*** Information
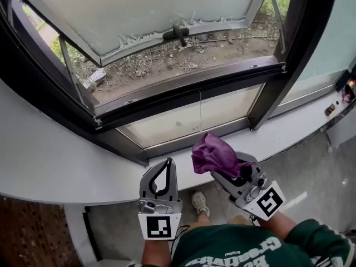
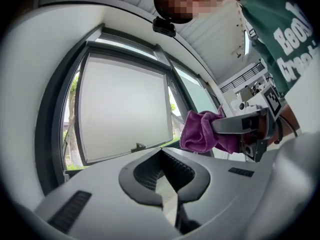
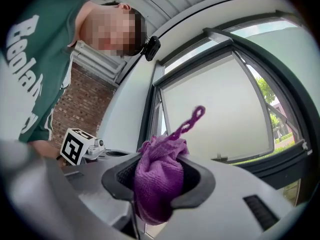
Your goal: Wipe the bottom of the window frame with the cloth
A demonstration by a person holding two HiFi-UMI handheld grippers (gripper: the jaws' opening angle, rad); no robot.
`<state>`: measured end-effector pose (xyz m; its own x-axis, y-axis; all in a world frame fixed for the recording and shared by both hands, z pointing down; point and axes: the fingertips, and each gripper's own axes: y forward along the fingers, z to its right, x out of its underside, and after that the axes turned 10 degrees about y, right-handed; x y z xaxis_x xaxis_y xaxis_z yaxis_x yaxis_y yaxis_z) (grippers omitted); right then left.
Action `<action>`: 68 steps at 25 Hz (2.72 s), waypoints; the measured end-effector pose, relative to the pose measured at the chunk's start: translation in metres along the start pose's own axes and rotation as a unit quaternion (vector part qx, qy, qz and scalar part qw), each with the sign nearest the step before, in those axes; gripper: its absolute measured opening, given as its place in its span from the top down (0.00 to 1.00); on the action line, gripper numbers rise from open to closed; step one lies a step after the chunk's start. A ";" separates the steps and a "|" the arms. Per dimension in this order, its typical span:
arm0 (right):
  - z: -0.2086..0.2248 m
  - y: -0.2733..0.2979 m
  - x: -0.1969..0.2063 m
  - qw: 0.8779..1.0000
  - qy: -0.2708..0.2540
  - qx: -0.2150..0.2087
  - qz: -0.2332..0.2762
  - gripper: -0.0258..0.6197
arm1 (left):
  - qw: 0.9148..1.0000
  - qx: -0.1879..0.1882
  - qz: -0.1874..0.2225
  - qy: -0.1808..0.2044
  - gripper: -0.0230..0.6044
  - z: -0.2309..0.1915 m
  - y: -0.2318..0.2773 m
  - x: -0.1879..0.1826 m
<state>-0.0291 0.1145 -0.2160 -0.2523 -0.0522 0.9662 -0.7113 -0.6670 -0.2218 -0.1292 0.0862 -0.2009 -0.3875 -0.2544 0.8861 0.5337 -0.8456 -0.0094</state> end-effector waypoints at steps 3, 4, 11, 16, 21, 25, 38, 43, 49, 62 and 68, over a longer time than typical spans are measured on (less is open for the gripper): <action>0.008 0.024 0.008 1.000 0.000 0.005 -0.007 0.72 | 1.000 0.007 -0.006 -0.004 0.96 -0.017 0.011 0.017; 0.010 0.030 0.010 1.000 0.001 0.006 -0.008 0.72 | 1.000 0.009 -0.009 -0.004 0.96 -0.021 0.014 0.023; 0.021 0.057 0.024 1.000 0.000 0.016 -0.021 0.72 | 1.000 0.014 -0.009 -0.025 0.96 -0.040 0.031 0.047; 0.027 0.072 0.027 0.999 0.000 0.028 -0.025 0.72 | 0.999 0.025 -0.010 -0.029 0.96 -0.051 0.040 0.058; 0.030 0.083 0.031 0.999 0.008 0.033 -0.031 0.72 | 0.999 0.030 -0.016 -0.037 0.96 -0.058 0.047 0.069; 0.029 0.091 0.036 0.999 0.010 0.027 -0.035 0.72 | 0.998 0.027 -0.019 -0.046 0.96 -0.059 0.049 0.076; 0.032 0.107 0.043 0.998 0.028 -0.026 -0.041 0.72 | 0.996 0.003 -0.046 -0.073 0.96 -0.063 0.048 0.090; 0.038 0.110 0.059 0.996 0.049 -0.053 -0.050 0.72 | 0.995 -0.015 -0.069 -0.065 0.96 -0.061 0.049 0.101; 0.050 0.108 0.094 0.991 0.092 -0.073 -0.063 0.72 | 0.991 -0.044 -0.099 -0.074 0.96 -0.053 0.049 0.130; 0.049 0.108 0.240 0.973 0.172 -0.108 -0.110 0.72 | 0.976 -0.097 -0.179 -0.082 0.96 -0.020 0.007 0.272; 0.018 0.126 0.326 0.966 0.177 -0.119 -0.149 0.72 | 0.973 -0.092 -0.185 -0.104 0.96 -0.007 -0.012 0.350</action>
<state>-0.1891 -0.0002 0.0732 -0.1923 0.4006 0.8958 -0.9066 -0.4220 -0.0059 -0.2767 0.0042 0.1059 -0.3567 0.1674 0.9191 0.2358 -0.9358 0.2620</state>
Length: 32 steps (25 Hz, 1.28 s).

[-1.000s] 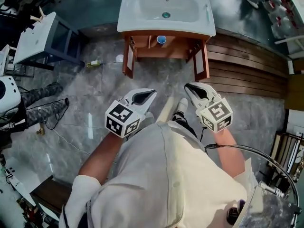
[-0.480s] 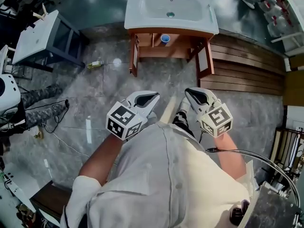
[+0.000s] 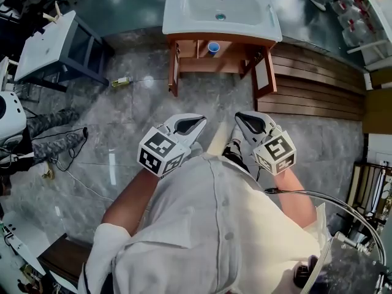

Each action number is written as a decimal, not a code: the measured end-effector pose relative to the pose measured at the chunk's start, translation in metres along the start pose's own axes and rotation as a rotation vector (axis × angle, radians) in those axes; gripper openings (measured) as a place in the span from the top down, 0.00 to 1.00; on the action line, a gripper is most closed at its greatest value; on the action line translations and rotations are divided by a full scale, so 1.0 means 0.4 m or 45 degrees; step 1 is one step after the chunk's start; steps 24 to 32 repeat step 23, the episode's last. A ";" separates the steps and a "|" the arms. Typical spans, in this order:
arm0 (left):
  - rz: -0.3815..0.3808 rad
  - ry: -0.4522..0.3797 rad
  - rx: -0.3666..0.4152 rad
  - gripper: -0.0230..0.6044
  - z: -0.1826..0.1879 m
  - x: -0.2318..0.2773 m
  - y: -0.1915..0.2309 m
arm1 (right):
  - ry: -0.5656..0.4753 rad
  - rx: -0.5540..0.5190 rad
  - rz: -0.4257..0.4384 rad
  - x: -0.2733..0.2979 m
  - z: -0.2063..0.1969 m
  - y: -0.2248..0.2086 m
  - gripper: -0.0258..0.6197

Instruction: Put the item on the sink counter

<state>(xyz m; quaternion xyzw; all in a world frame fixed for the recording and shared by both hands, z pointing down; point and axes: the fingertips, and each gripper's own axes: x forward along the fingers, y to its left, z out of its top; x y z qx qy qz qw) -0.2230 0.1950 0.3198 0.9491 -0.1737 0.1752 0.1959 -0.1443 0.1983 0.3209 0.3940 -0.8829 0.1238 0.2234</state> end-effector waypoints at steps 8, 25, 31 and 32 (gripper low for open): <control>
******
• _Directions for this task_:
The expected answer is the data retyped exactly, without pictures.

• _Written response_:
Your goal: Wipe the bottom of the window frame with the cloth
A demonstration by a person holding two HiFi-UMI handheld grippers (gripper: the jaws' opening angle, rad); no robot.
`<state>`: measured end-effector pose (xyz m; its own x-axis, y-axis; all in a world frame fixed for the recording and shared by both hands, z pointing down; point and axes: the fingertips, and each gripper's own axes: y forward along the fingers, z to its right, x out of its underside, and after that the axes turned 10 degrees about y, right-handed; x y z xaxis_x xaxis_y xaxis_z yaxis_x yaxis_y yaxis_z) (grippers omitted); right then left.
Action `<action>`: 68 steps at 25 Hz (2.72 s), waypoints; the measured end-effector pose, relative to the pose measured at the chunk's start: translation in metres along the start pose's own axes and rotation as a unit quaternion (vector part qx, qy, qz and scalar part qw), each with the sign nearest the step before, in those axes; gripper: its absolute measured opening, given as its place in its span from the top down (0.00 to 1.00); on the action line, gripper numbers rise from open to closed; step one lies a step after the chunk's start. A ";" separates the steps and a "|" the arms. Per dimension in this order, its typical span:
arm0 (right):
  - z: -0.2086..0.2248 m
  - y: -0.2733..0.2979 m
  - x: -0.1969..0.2063 m
  - qw: 0.8779..1.0000
  - qy: -0.2708..0.2540
  - qx: -0.2150..0.2087
  - qz: -0.2332..0.2762
  - gripper: -0.0258..0.6197
arm1 (left):
  - qw: 0.9148..1.0000
  - qx: -0.1879..0.1882
  - qz: -0.1874..0.2225
  - qy: -0.1808..0.2044
  - gripper: -0.0230..0.6044
  - z: -0.2309..0.1915 m
  - y: -0.2318..0.2773 m
  - x: -0.1879..0.1826 m
<state>-0.0291 0.1145 -0.2160 -0.2523 -0.0522 0.9662 -0.7113 -0.6670 -0.2218 -0.1292 0.0862 -0.2009 -0.3875 -0.2544 0.8861 0.5337 -0.8456 -0.0094</state> end-effector waypoints at steps 3, 4, 11, 16, 21, 25, 38, 43, 49, 62 and 68, over a longer time than typical spans are measured on (less is open for the gripper): <action>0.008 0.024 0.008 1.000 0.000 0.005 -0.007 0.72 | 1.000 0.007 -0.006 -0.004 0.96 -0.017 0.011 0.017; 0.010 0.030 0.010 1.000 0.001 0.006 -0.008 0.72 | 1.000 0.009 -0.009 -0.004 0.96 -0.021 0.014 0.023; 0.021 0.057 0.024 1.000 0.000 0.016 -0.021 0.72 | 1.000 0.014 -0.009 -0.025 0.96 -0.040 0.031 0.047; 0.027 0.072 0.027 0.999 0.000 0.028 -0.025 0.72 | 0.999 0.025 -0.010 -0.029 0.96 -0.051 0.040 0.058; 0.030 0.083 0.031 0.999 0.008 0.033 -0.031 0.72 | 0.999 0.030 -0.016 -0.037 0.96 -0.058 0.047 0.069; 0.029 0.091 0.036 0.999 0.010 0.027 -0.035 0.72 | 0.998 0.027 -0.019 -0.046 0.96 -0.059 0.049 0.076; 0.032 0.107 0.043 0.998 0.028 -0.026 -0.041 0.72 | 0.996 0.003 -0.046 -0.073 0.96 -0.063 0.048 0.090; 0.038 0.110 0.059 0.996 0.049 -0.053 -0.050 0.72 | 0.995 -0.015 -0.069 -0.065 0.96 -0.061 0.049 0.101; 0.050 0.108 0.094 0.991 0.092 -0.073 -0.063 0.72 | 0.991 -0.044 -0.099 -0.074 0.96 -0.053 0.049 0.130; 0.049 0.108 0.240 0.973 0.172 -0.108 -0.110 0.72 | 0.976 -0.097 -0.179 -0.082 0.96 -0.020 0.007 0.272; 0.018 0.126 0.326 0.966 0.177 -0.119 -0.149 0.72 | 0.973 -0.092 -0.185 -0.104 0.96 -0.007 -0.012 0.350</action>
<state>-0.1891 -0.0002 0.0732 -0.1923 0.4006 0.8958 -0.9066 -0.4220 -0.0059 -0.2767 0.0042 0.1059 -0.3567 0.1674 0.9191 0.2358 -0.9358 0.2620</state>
Length: 32 steps (25 Hz, 1.28 s).

[-1.000s] 
[-0.480s] 
[+0.000s] 

Each action number is written as a decimal, not a code: the measured end-effector pose relative to the pose measured at the chunk's start, translation in metres along the start pose's own axes and rotation as a rotation vector (axis × angle, radians) in those axes; gripper openings (measured) as a place in the span from the top down, 0.00 to 1.00; on the action line, a gripper is most closed at its greatest value; on the action line translations and rotations are divided by a full scale, so 1.0 means 0.4 m or 45 degrees; step 1 is one step after the chunk's start; steps 24 to 32 repeat step 23, the episode's last. A ";" separates the steps and a "|" the arms. Typical spans, in this order:
arm0 (left):
  - rz: -0.3815..0.3808 rad
  - ry: -0.4522..0.3797 rad
  - rx: -0.3666..0.4152 rad
  - gripper: -0.0230..0.6044
  - z: -0.1826..0.1879 m
  - x: -0.2318..0.2773 m
  - y: -0.1915..0.2309 m
arm1 (right):
  - ry: -0.5656..0.4753 rad
  - rx: -0.5540..0.5190 rad
  - rz: -0.4257..0.4384 rad
  - x: -0.2733..0.2979 m
  - z: -0.2063..0.1969 m
  - y: -0.2248..0.2086 m
  - gripper: -0.0258..0.6197

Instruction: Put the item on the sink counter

<state>(xyz m; quaternion xyzw; all in a world frame fixed for the recording and shared by both hands, z pointing down; point and axes: the fingertips, and each gripper's own axes: x forward along the fingers, y to its left, z out of its top; x y z qx qy qz qw) -0.2230 0.1950 0.3198 0.9491 -0.1737 0.1752 0.1959 -0.1443 0.1983 0.3209 0.3940 -0.8829 0.1238 0.2234</state> end-effector waypoints at steps 8, 25, 31 and 32 (gripper low for open): <control>

The required output has been supplied.